Duplicate Content - What is it?

Duplicate content (DC) is content that is exactly the same or very similar on your own website or on different domains. (near duplicate content) occur. Not only 1:1 copied content is considered duplicate content, but also single text blocks are sufficient to no longer be recognized as "unique content".

That is equal contents are with different URLs accessible and were indexed with different URLs at Google. If different websites are indexed with duplicate content, this can have a negative impact on the ranking in the SERPs affect and result in a demotion and demotion - up to deindexation.

What are the types of duplicate content?

Internal duplicate content

Internal duplicate content is located within your own domain. Often, online stores and editor CMSs have a problem with duplicate content, as product detail pages can be called up directly and are present once again on associated category and/or product pages. (e.g.: https://www.shopdomain.at/produktdetails and https://www.shopdomain.at/kategorie/produktseite/produktdetails)

Some examples of internal duplicate content:

Pages with identical content can be accessed via different domains, subdomains or URLs
Printer optimized version for one or more web pages
Identical page title and meta description (SERP preview)
Mobile version of a website with identical content to the desktop version
Duplicate text in header, footer or sidebar

External Duplicate Content

External duplicate content occurs when duplicate or very similar content appears on several domains (e.g., your own website can be found under several URLs). Duplicate content is also created indirectly by copying or copying from other websites or by content theft.

For the Google Bot it is difficult to find out which page of a domain is more suitable for the search query and in case of identical content it decides itself which search result is more relevant for the SERPs. This leads to fluctuations in the ranking and influences the visibility of your own website.

With targeted SEO measures (search engine optimization) you can counter this problem and offer the Google bot a "unique content" again.

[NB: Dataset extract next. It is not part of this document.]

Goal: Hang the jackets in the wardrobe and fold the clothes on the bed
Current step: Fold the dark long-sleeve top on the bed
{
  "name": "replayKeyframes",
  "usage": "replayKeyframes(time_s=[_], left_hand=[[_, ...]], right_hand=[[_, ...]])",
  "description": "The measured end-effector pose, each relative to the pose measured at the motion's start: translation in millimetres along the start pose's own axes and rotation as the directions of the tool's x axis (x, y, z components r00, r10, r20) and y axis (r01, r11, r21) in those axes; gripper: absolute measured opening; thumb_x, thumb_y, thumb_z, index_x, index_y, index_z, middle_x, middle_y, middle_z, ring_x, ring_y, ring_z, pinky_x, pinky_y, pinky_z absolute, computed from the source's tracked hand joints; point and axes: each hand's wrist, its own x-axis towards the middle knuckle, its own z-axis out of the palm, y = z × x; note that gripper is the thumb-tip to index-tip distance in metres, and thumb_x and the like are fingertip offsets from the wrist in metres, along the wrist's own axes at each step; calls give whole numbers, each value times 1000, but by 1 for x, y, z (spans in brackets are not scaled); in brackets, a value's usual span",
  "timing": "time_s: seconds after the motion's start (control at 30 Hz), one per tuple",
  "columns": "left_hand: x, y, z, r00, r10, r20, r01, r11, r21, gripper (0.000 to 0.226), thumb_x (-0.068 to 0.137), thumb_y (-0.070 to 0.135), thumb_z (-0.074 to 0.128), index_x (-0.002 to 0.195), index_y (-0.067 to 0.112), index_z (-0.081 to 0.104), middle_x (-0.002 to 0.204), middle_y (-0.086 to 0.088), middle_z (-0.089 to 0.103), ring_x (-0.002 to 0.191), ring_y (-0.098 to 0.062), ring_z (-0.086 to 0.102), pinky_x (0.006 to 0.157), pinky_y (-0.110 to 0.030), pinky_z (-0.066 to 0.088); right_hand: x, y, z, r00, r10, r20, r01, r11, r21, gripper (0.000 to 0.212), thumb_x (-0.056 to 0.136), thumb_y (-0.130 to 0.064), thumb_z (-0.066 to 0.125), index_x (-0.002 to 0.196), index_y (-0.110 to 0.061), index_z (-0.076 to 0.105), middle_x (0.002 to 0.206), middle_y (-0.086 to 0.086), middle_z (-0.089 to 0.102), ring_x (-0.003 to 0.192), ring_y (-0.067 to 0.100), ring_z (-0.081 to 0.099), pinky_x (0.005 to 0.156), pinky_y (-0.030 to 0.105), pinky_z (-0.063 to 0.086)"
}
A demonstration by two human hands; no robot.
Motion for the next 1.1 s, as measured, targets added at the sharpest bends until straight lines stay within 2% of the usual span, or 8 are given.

More examples of external duplicate content:

Manufacturer item description
Content feed via RSS feed
Content scraping (usually a bot that downloads and copies the entire content)
Press release dissemination
Content about affiliate sites

Near Duplicate Content

Near duplicate content is similar duplicate content on a website or within a domain.

There are two possibilities at which point Google classifies the content as near duplicate content:

Copied content, only slightly modified
1:1 copy, but with recurring text fragments in sidebar, footer or header

How is duplicate content created?

The emergence of identical content can come from different sources or have different reasons. After that, we have some examples of how duplicate content can appear on your site or domain:

Content accessible with or without subdomain (www.)
Pages with http and https
Start page with and without "index.html" available
Identer content is linked with different URL parameters. (e.g. merchandise from online store filtered by different criteria, but same results are displayed).
Pagination (page numbering)
different language versions of a website
Use exactly the same content and text from external pages
Category and tag pages (e.g. on blogs)
Domain change (use of the same content)
Session IDs in the URL (tracking user behavior)

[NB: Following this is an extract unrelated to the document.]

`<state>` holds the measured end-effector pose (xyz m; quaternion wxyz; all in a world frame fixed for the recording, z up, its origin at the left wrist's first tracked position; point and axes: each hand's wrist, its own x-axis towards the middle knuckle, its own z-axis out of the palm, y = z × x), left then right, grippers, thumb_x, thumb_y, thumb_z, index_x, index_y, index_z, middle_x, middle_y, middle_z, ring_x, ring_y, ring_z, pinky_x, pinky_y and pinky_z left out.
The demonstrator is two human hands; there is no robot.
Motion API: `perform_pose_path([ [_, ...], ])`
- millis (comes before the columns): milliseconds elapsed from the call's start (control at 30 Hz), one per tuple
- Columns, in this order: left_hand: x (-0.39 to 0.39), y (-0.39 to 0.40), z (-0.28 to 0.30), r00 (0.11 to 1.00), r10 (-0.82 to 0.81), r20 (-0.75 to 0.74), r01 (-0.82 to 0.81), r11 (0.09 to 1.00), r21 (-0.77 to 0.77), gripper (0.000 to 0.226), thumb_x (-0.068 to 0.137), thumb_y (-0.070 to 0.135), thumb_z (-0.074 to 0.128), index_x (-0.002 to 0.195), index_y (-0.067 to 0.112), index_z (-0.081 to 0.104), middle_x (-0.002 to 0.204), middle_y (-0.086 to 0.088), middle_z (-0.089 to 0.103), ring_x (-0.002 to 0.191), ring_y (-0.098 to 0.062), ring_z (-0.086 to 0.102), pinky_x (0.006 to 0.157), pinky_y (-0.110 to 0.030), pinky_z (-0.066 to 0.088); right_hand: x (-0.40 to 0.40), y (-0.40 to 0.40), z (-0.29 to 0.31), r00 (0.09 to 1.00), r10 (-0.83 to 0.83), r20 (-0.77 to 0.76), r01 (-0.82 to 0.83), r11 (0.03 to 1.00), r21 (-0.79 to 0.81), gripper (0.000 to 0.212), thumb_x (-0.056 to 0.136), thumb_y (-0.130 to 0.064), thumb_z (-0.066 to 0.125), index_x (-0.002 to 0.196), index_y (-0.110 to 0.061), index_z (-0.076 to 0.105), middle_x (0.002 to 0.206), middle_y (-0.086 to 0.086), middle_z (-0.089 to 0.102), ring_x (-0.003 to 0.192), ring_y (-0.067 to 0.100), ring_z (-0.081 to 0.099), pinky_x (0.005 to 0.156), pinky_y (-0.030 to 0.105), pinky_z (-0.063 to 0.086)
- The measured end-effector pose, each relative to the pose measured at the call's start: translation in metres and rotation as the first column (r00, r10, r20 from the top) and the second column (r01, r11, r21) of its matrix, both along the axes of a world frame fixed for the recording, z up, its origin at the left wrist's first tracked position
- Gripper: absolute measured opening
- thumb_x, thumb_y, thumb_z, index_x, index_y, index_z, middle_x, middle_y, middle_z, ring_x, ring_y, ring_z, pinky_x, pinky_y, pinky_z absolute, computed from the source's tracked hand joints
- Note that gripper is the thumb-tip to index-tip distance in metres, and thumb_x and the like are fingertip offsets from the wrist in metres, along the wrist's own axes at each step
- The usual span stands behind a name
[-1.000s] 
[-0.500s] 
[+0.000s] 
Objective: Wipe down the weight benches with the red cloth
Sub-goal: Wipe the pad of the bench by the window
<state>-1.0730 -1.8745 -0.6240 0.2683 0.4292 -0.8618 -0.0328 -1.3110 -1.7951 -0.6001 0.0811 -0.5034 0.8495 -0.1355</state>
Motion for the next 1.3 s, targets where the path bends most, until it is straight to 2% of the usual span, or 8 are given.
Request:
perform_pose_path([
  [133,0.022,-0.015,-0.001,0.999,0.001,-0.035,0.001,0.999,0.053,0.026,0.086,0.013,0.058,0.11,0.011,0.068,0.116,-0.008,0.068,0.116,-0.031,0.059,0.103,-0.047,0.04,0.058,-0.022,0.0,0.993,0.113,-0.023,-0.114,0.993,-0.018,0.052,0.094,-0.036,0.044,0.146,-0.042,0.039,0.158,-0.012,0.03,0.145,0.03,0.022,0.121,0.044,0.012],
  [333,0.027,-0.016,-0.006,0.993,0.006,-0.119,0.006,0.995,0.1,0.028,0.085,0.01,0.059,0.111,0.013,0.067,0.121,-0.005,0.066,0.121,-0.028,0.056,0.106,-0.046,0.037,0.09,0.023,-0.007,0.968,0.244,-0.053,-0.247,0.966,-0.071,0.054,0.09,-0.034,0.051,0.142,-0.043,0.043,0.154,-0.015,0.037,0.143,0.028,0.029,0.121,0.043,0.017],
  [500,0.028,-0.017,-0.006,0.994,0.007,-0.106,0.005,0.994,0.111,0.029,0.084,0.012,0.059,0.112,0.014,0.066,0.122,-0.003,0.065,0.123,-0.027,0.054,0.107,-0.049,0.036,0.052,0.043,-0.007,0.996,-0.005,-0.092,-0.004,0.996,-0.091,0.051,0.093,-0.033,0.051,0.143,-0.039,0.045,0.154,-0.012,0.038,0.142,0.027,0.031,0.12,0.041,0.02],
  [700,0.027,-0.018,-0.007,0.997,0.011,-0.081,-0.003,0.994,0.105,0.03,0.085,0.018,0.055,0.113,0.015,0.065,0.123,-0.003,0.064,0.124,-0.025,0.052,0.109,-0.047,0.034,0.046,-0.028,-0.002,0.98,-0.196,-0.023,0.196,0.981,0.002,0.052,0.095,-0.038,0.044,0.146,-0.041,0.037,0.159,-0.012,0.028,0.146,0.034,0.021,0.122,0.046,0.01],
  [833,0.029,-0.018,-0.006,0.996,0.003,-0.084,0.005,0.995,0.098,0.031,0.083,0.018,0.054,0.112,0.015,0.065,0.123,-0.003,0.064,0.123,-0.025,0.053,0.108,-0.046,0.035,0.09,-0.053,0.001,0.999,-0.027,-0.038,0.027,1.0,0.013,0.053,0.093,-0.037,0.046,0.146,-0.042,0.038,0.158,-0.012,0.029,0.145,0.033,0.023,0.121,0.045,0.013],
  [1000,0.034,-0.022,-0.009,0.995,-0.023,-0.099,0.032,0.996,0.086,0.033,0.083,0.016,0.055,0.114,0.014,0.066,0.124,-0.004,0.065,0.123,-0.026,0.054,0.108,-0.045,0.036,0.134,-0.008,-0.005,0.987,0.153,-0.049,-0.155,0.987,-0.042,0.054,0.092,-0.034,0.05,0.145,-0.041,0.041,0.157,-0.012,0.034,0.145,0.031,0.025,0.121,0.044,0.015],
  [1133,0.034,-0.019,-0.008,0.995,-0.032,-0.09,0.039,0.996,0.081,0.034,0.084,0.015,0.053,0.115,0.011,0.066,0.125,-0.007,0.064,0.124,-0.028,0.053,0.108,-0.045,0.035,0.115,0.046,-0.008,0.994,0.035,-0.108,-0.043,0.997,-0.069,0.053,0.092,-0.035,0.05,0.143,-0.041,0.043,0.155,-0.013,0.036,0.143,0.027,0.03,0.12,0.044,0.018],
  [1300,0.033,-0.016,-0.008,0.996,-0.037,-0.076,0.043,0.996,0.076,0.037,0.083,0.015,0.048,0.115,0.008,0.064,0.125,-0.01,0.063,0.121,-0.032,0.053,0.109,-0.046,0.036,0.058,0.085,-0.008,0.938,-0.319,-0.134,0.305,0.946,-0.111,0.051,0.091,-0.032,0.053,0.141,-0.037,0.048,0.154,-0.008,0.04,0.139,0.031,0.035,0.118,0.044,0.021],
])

But not everything is duplicate contentwhat looks like it. Some duplicate content does not cause any problems for Google algorithm like:

Translations - correct marking by hreflang
Quotations - correct marking in the source text
Content in apps

How to avoid duplicate content?

First of all, try to avoid duplicate content in the first place. Write your own SEO texts and do not copy indiscriminately from other sites. Always look to create unique and quality content (Unique Content) for your users that offer them added value.

Not only your website visitors will be grateful, but also the Google bot will be happy and you will achieve a better ranking in the search engine.

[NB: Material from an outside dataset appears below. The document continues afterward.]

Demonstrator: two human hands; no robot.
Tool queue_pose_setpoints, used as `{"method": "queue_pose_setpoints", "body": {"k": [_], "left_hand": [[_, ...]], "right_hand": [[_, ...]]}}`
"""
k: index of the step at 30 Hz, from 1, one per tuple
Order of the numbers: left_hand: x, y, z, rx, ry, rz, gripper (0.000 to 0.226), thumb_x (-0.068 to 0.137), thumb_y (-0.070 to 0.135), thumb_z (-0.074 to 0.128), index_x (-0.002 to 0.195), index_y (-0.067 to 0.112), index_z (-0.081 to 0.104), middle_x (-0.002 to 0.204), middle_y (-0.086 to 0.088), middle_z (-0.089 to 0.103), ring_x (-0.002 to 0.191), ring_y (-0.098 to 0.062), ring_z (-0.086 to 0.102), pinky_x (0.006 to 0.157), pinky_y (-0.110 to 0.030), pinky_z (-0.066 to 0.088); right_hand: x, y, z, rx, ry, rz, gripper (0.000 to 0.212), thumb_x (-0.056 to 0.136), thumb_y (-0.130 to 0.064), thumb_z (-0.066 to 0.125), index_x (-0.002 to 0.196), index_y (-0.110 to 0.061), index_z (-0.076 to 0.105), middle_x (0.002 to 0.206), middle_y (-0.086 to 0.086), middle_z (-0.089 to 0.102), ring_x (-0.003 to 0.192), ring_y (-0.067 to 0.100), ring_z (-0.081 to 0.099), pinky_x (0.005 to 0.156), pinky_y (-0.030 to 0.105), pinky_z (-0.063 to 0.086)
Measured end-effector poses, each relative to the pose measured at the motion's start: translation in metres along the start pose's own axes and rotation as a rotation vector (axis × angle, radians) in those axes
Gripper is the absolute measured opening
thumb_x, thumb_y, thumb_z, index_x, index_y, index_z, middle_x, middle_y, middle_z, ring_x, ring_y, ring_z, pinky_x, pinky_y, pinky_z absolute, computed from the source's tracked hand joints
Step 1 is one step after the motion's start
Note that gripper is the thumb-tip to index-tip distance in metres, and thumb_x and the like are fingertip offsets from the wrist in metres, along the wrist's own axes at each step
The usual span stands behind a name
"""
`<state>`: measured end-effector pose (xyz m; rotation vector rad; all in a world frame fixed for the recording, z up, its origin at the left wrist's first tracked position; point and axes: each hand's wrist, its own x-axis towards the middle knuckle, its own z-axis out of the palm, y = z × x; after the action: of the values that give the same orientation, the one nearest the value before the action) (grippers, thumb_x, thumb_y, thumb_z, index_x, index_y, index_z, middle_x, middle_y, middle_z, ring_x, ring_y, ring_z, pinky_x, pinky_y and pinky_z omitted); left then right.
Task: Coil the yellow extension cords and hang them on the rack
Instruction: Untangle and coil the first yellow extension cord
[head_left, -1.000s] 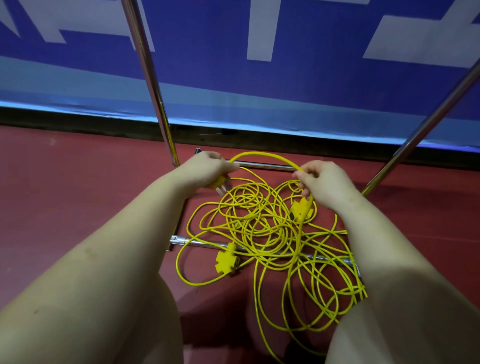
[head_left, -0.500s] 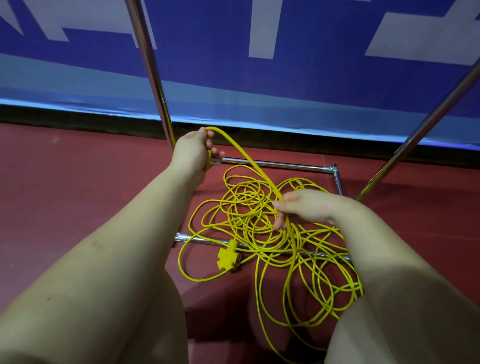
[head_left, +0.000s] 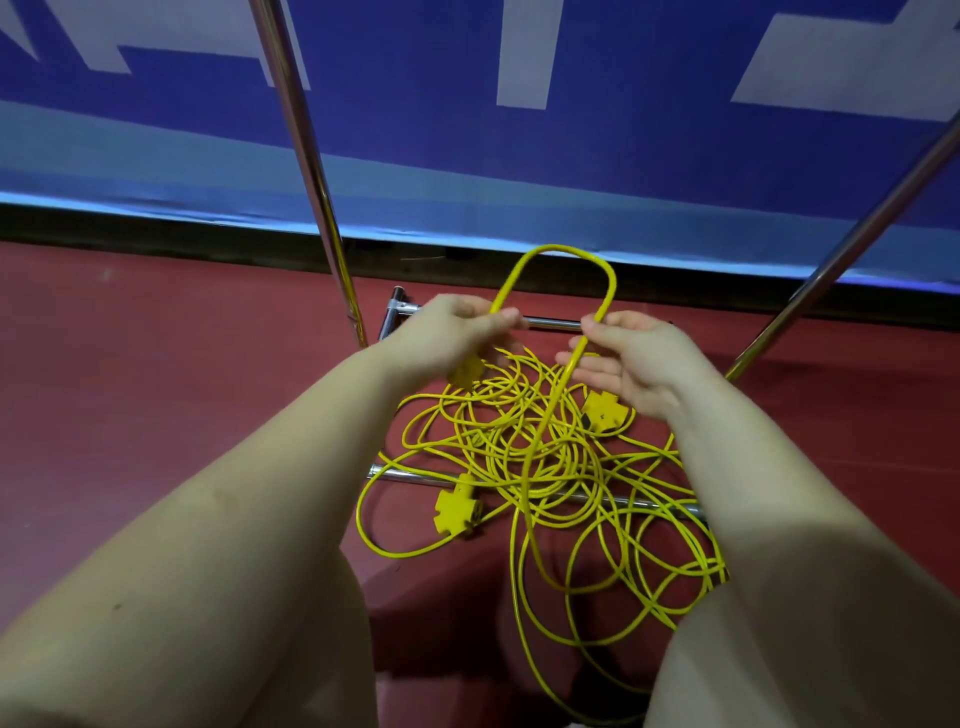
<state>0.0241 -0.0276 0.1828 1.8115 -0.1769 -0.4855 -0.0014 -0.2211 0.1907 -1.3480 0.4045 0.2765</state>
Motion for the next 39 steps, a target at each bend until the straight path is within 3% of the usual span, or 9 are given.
{"method": "queue_pose_setpoints", "body": {"k": [6,10,13,16,19,24,29,34,39], "left_hand": [[-0.001,-0.003,0.019,0.160,-0.202,-0.017,0.029,0.089,0.031,0.062,0.087,0.002,0.068,0.061,-0.003,0.063,0.046,-0.012,0.051,0.050,-0.021,0.043],[0.000,0.001,0.025,0.054,-0.175,0.028,0.017,0.091,0.019,0.060,0.092,0.005,0.069,0.094,-0.023,0.069,0.078,-0.029,0.062,0.068,-0.032,0.050],[0.004,0.006,0.026,-0.180,-0.001,0.059,0.011,0.093,0.012,0.056,0.086,0.011,0.065,0.080,-0.010,0.069,0.070,-0.022,0.065,0.059,-0.028,0.053],[0.010,0.008,0.023,-0.421,0.111,0.025,0.013,0.096,0.011,0.051,0.088,0.010,0.061,0.067,0.001,0.070,0.057,-0.009,0.066,0.047,-0.021,0.052],[0.013,0.006,0.018,-0.477,0.157,0.024,0.016,0.098,0.012,0.048,0.089,0.011,0.061,0.067,0.002,0.070,0.062,-0.009,0.068,0.052,-0.024,0.053],[0.019,0.000,0.003,-0.331,0.339,-0.022,0.017,0.099,0.020,0.049,0.104,0.007,0.059,0.076,-0.003,0.067,0.054,-0.010,0.065,0.045,-0.024,0.046],[0.015,-0.011,-0.017,0.375,0.373,-0.170,0.031,0.097,0.033,0.050,0.088,0.006,0.063,0.077,-0.007,0.071,0.062,-0.026,0.065,0.053,-0.029,0.051],[0.011,-0.012,-0.026,0.573,0.443,-0.110,0.028,0.098,0.033,0.049,0.084,0.012,0.064,0.078,-0.001,0.070,0.055,-0.011,0.057,0.054,-0.025,0.044],[0.006,-0.010,-0.022,0.389,0.127,-0.023,0.022,0.098,0.029,0.048,0.096,0.019,0.068,0.103,-0.007,0.072,0.080,-0.020,0.062,0.070,-0.029,0.046]], "right_hand": [[0.004,-0.006,0.001,0.365,0.027,-0.034,0.014,0.095,-0.009,0.049,0.081,-0.010,0.047,0.051,0.001,0.064,0.054,0.013,0.069,0.045,0.021,0.053],[0.007,-0.009,-0.001,0.369,0.034,-0.117,0.009,0.097,-0.016,0.048,0.090,-0.011,0.051,0.077,0.008,0.068,0.067,0.014,0.070,0.054,0.024,0.055],[0.005,-0.003,0.001,-0.159,-0.055,-0.108,0.018,0.093,-0.031,0.053,0.106,-0.019,0.055,0.108,0.010,0.066,0.092,0.018,0.065,0.075,0.029,0.052],[-0.001,0.016,0.008,-0.758,-0.317,-0.038,0.028,0.090,-0.027,0.059,0.115,-0.014,0.061,0.104,0.005,0.067,0.089,0.011,0.060,0.079,0.026,0.045],[-0.006,0.023,0.015,-0.748,-0.455,0.003,0.015,0.093,-0.010,0.054,0.107,-0.008,0.060,0.093,0.004,0.066,0.078,0.011,0.061,0.072,0.016,0.047],[0.003,0.015,0.008,-0.582,0.073,-0.320,0.014,0.084,-0.008,0.066,0.090,-0.019,0.058,0.064,-0.001,0.060,0.058,0.020,0.060,0.064,0.036,0.050],[0.001,0.004,-0.007,-0.762,0.425,-0.576,0.004,0.085,-0.023,0.065,0.082,-0.024,0.062,0.070,-0.007,0.059,0.072,0.019,0.062,0.069,0.033,0.050],[0.001,0.001,-0.012,-1.035,0.401,-0.542,0.011,0.087,-0.030,0.061,0.091,-0.022,0.067,0.093,0.003,0.066,0.093,0.025,0.059,0.077,0.032,0.044],[-0.004,-0.002,-0.008,-1.109,0.195,-0.522,0.016,0.089,-0.038,0.059,0.083,-0.024,0.064,0.065,-0.009,0.053,0.065,0.017,0.052,0.062,0.027,0.036]]}}
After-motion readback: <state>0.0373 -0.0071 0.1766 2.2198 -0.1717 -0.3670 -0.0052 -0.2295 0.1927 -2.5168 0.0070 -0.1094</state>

Technical SEO measures to avoid internal duplicate content

a clean URL structure your side - Content is always available for one URL only (no unnecessary URL variations)
Canonical Tag set - point to original URL
301 Forwarding set up - Redirection of URL for duplicate content to a single URL (e.g. when relaunching the site)
for translations hreflang tag use - Language and country identification of the page
Settings of the GOOGLE SEARCH CONSOLE (GSC) use
noindex tag - Use only for non-relevant content
robots.txt - use sparingly to exclude websites from crawling
Use tools - detect external duplicate content (Copyscape, Webconfs, Sitelin)
Regular control of your own website for duplicate content
Watch out for content theft from your domain - Ask webmaster of the site to link or remove same content with original source. If there is no other option, then report the copyright infringement to Google via Form via Google Search Console)

Finally, it should be said that for SEO (search engine optimization) avoiding duplicate content is a very important point, because search engines also consume resources (e.g. hardware, energy, time) through crawling and indexing.

An SEO agency, like us at Comma99, can provide a remedy and clean up or remove unwanted duplicate content and replace it with unique, high-quality content. SEO technicians then take care of the implementation and technical realization of the necessary measures.